[Assignment] Go through the material below and tally every line with the string "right". Reply with the number only.

[Supplied information]
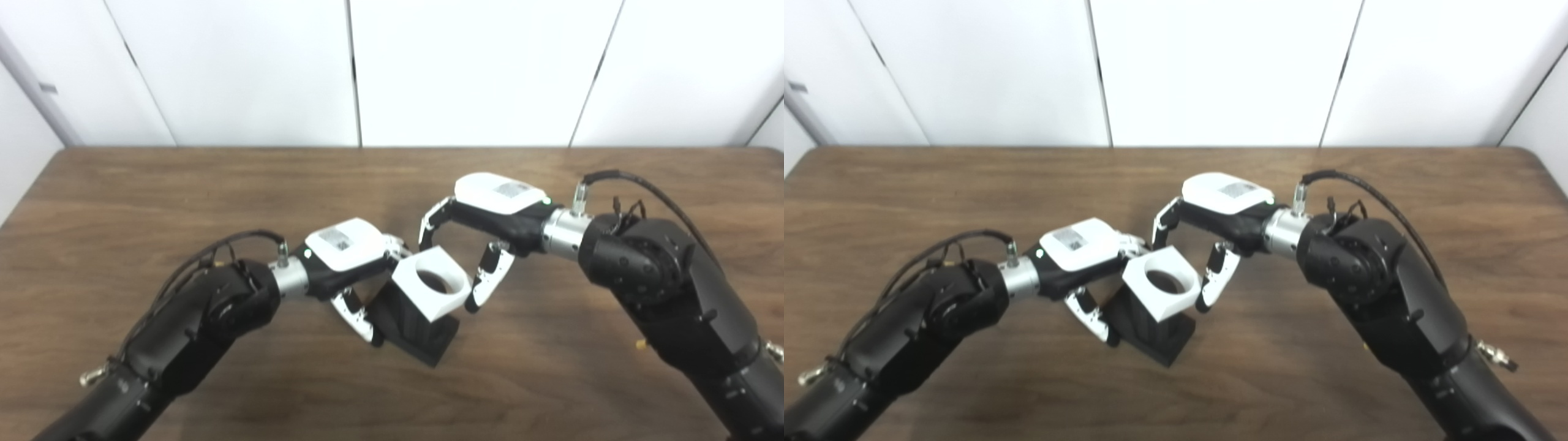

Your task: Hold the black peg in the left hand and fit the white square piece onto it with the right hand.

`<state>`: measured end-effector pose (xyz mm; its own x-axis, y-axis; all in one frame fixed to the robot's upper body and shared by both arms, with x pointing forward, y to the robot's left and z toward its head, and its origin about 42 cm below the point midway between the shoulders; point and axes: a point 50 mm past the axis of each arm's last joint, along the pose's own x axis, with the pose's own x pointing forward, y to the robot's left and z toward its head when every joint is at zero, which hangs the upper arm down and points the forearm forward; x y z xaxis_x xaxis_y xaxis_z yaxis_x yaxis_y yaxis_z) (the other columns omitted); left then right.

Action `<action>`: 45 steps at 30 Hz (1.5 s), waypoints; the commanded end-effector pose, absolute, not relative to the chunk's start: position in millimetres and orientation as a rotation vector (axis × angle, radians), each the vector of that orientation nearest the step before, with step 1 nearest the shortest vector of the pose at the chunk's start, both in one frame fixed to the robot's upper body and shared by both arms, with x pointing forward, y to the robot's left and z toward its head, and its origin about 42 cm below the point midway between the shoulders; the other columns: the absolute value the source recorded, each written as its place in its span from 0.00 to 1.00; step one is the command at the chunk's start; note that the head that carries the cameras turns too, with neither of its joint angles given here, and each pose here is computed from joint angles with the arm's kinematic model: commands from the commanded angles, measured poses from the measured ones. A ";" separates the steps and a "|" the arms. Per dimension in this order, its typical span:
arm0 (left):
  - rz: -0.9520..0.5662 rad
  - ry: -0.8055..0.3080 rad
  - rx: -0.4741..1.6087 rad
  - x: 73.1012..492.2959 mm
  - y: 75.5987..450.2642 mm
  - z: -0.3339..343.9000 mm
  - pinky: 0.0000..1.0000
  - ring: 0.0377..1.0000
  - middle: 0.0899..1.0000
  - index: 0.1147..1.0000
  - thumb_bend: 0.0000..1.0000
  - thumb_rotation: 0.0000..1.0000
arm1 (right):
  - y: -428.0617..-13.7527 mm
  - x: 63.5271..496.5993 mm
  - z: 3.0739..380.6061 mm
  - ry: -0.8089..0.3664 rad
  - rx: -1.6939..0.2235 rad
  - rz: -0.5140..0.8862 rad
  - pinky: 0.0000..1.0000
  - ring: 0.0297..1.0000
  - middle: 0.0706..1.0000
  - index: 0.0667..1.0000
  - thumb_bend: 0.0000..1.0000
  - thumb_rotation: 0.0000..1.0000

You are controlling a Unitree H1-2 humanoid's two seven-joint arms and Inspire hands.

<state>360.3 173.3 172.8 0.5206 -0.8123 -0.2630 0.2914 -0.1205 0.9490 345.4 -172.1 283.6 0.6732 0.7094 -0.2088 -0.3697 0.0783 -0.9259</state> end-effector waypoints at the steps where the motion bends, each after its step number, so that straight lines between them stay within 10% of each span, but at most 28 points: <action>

[Exercise answer] 3